Его место сразу занял высокий воин с дубиной. Оскалившись, он размахнулся, чтобы нанести смертельный удар по голове Тулла. Центурион резко повернул корпус влево. Что-то разорвалось в боку – возможно, мышца, – и дубина грянула в кромку его щита, чуть не выбив его из руки. В следующее мгновение Тулл мог погибнуть, но Вителлий был на месте и так глубоко вонзил меч в грудь воина с дубиной, что перекрестье клинка ударилось о ребра.
Попытка поднять щит вызвала острую боль в руке – удар повредил мышцы предплечья, – но биться без щита равносильно смерти. Стиснув зубы, Тулл занял свое место. Оценить, что происходит вокруг, или просто поблагодарить Вителлия – на это времени не было; прямо на него бежал здоровенный бородач. Ненависть к Арминию и всем этим проклятым германцам вскипела и опала. Преодолев боль, Тулл саданул противника умбоном щита в живот. Германец не ожидал такого удара и ответил лишь протяжным «у-уффф», выпустив весь воздух из легких. Отточенным движением Тулл левой рукой отвел щит, а правой вонзил меч бородачу в живот, провернул его и вырвал обагренный кровью клинок из тела. Бородач опустился на колени, с губ его слетел слабый, жалобный стон.

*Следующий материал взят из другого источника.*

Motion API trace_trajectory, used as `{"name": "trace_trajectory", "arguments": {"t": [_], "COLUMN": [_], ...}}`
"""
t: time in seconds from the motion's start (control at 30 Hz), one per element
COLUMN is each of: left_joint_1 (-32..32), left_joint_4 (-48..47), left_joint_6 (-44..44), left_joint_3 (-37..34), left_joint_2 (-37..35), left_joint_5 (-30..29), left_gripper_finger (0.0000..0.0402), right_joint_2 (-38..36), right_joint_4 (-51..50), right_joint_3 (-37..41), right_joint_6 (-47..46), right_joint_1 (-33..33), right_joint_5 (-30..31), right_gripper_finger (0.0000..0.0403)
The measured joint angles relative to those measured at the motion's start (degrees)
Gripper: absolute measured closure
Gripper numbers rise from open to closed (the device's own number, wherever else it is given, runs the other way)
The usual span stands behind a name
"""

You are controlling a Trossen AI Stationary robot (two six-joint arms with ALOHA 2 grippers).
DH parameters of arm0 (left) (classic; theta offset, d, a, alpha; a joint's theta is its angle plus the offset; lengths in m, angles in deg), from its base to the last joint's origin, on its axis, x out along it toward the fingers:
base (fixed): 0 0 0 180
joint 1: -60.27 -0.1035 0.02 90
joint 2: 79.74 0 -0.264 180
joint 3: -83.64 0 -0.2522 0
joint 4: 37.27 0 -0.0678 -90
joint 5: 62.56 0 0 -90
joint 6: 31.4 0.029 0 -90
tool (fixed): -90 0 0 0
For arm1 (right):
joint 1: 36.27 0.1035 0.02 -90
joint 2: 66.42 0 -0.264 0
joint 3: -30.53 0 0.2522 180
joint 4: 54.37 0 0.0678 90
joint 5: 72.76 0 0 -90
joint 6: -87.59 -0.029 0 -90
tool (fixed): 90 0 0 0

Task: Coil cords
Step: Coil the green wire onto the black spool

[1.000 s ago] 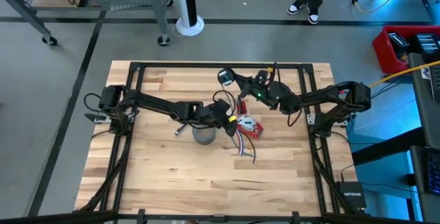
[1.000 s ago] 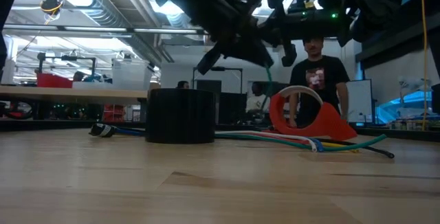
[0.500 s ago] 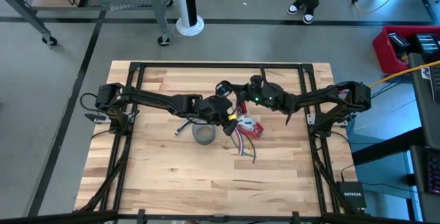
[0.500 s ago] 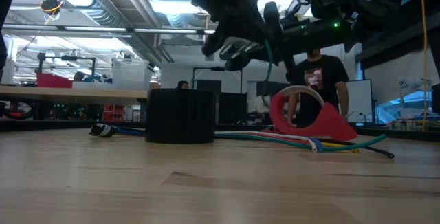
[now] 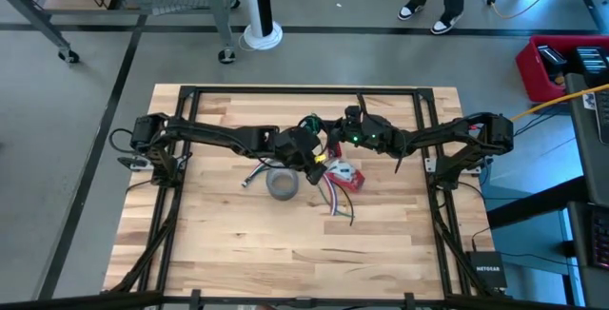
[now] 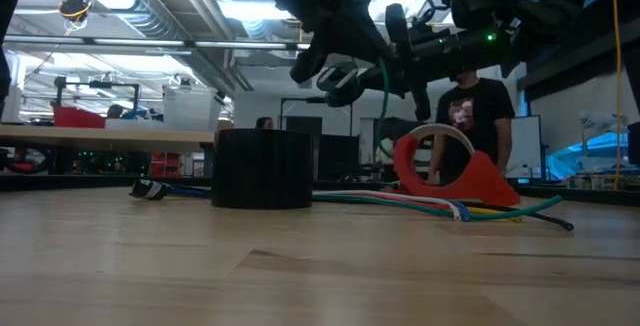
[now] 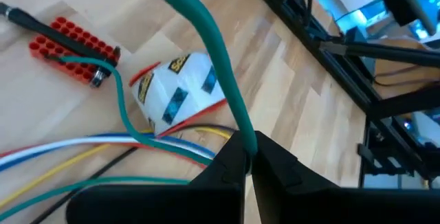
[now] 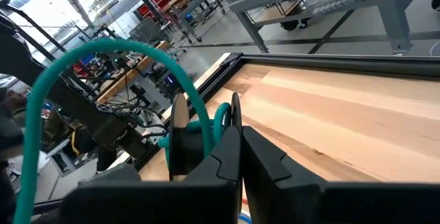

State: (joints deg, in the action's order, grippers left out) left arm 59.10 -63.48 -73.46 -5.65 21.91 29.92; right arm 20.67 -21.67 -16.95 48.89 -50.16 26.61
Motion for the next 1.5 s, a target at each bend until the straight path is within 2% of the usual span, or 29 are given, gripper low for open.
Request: {"name": "trace_trajectory", "arguments": {"t": [0.27,0.43,0.73,0.93,1.2,1.5], "left_joint_1": [1.33,1.52,1.45,1.43,-2.14,-7.04], "left_joint_4": [-12.58,-21.15,-30.35,-35.41,-31.58,-24.83], "left_joint_6": [-2.38,-3.01,-4.04,-4.17,-0.37,6.86], "left_joint_3": [0.00,-0.02,-0.02,-0.02,-0.02,-0.02], "left_joint_2": [-0.85,-3.31,-6.78,-9.37,-12.94,-12.02], "left_joint_5": [-8.56,-16.43,-22.38,-29.74,-29.69,-22.49], "left_gripper_finger": [0.0401,0.0401,0.0401,0.0401,0.0401,0.0401], "right_joint_2": [0.00,0.00,-1.05,-5.05,-5.60,-5.53], "right_joint_4": [-0.03,-0.01,4.61,2.43,1.44,1.42], "right_joint_3": [0.00,0.00,0.02,0.02,0.04,0.04], "right_joint_6": [0.00,-0.02,-0.72,-0.36,-2.83,-4.10], "right_joint_1": [0.00,0.00,0.00,0.00,0.04,0.07], "right_joint_5": [0.00,-0.73,-4.98,-6.23,-9.73,-12.96], "right_gripper_finger": [0.0395,0.0395,0.0395,0.0395,0.0395,0.0395]}}
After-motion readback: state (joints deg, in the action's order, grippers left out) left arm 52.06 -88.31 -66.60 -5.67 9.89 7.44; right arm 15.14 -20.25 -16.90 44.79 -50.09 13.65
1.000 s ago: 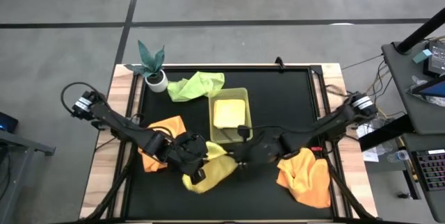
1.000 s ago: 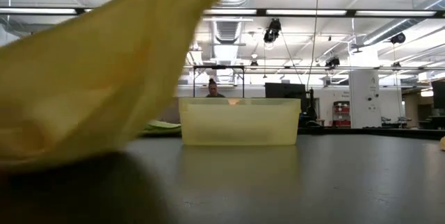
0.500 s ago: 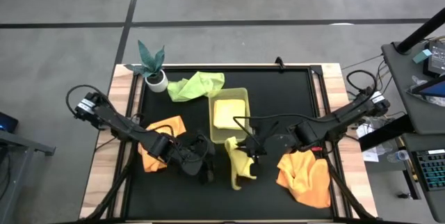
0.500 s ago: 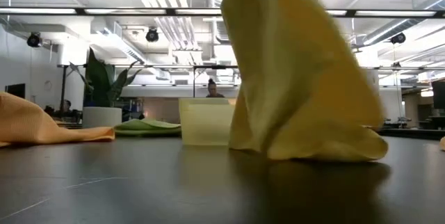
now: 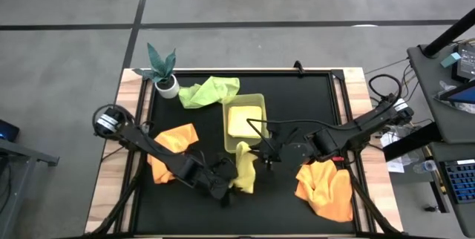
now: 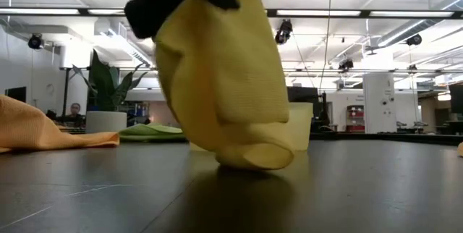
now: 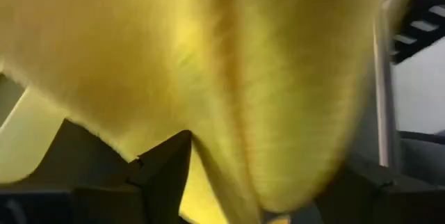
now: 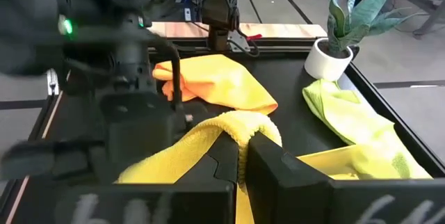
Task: Fold microfiber towels
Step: Fold the yellow microfiber cloth
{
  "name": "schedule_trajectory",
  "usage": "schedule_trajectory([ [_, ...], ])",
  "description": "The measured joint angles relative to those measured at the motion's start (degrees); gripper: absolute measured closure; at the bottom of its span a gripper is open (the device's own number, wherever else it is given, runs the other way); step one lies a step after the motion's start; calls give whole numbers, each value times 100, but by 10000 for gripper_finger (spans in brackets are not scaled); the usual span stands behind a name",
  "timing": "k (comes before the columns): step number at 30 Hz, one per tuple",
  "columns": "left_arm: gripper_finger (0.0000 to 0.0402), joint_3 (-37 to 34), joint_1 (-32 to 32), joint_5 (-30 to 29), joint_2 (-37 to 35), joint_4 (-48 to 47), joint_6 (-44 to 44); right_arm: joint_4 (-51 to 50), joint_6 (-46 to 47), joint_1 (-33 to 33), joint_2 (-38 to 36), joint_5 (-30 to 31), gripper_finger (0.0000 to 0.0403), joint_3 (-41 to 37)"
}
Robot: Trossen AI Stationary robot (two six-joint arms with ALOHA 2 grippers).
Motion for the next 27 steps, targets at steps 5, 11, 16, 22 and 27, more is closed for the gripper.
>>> schedule_trajectory([
  [5, 133, -2, 1, 175, 156, -663, -407, -32, -2, 0, 0, 0, 394, 0],
  [11, 137, 0, -63, 569, 109, -1016, -564, -168, -2, 0, 0, 1, 394, 0],
  [16, 211, -2, -66, 713, 109, -1080, -531, -168, -2, 0, 0, 1, 394, 0],
  [22, 384, 0, -66, 856, 80, -1167, -476, -200, -9, 6, -6, -4, 394, 0],
  [27, 400, 115, -125, 858, -346, -1480, -7, -1023, 152, 132, -46, -66, 394, 300],
])
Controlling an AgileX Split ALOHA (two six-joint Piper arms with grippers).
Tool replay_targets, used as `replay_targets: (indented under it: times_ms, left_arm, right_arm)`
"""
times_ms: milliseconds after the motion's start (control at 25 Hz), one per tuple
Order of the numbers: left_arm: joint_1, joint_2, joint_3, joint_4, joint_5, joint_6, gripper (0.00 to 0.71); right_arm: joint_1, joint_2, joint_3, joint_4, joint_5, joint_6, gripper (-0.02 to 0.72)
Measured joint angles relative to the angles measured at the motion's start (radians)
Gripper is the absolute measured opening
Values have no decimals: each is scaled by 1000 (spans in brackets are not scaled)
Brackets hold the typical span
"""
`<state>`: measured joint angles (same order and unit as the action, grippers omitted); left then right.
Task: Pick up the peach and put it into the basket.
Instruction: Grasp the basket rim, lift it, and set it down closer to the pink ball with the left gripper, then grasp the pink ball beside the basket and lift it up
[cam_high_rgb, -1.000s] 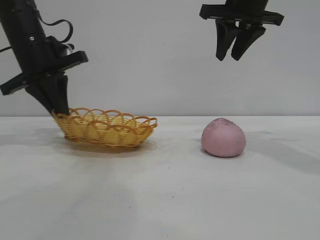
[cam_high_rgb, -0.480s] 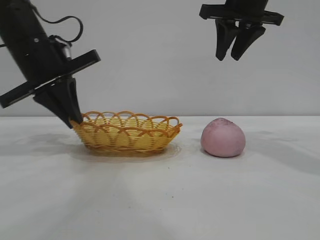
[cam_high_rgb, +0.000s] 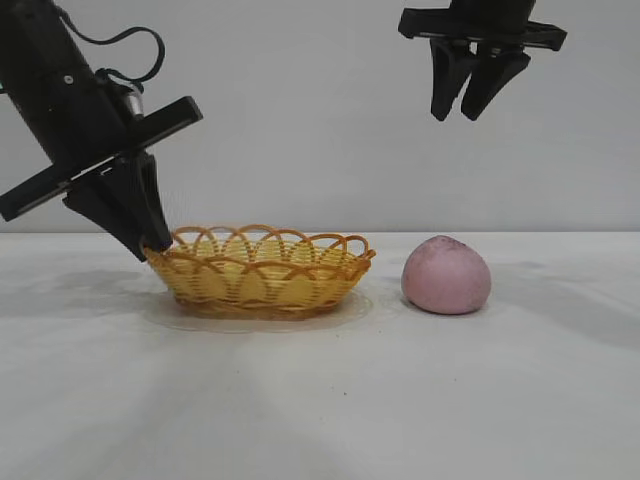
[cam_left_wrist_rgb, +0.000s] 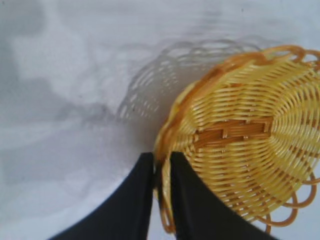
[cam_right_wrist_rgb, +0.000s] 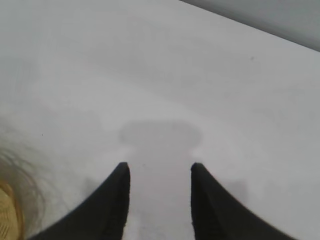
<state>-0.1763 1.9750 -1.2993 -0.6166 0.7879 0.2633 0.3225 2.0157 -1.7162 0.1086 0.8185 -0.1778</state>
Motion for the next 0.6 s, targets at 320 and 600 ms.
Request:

Тулл убил и следующего варвара, но, чтобы справиться с очередным, ему понадобилась помощь Пизона. Тугие щупальца боли сдавили грудь, левая рука почти не слушалась, а перед глазами плясали черные точки. Жизнь ему спас перерыв, наступивший в сражении, – обе стороны отступили на несколько шагов по молчаливому взаимному соглашению, чтобы перевести дух. Железная кромка щита смялась от удара дубины, но он еще годился для боя. Тулла больше тревожило другое: сможет ли он пользоваться левой рукой. Чувствуя, что силы уже не те, центурион решил занять место во второй шеренге. Иначе следующей сшибки ему не пережить. Мысль была горькая, как цикута; никогда еще он не переставал сражаться так скоро.
– Ты в порядке, центурион? – прозвучал возле уха голос Пизона.
– А? – Тулл уставился на солдата. – Конечно, в порядке.
– Они испуганы, центурион. Смотри, – Пизон кивнул в сторону германцев.
Тулл взглянул. Стоявшие напротив варвары, численность которых заметно убавилась, выглядели растерянно. «Неудивительно», – подумал центурион. Земля была устлана телами их товарищей, а оставшихся в живых прижали к стене. Тулл посмотрел влево и вправо вдоль вала. Слева бой еще кипел, справа наступила передышка. Германцы там тоже понесли тяжелые потери. Легионеры, стоявшие перед ними, пели, но варвары в ответ не гудели свой боевой клич. На валу Тулл заметил германцев, карабкающихся по лестницам. «Отступают, – решил он. – Теперь наш черед. Один мощный удар, и мы размажем их по стене», – с воодушевлением подумал Тулл. Он поднял щит – и судорожно выдохнул от боли в предплечье, к которой прибавлялась пронзительная боль в поврежденной боковой мышце. «Я могу командовать. Все закончится быстро».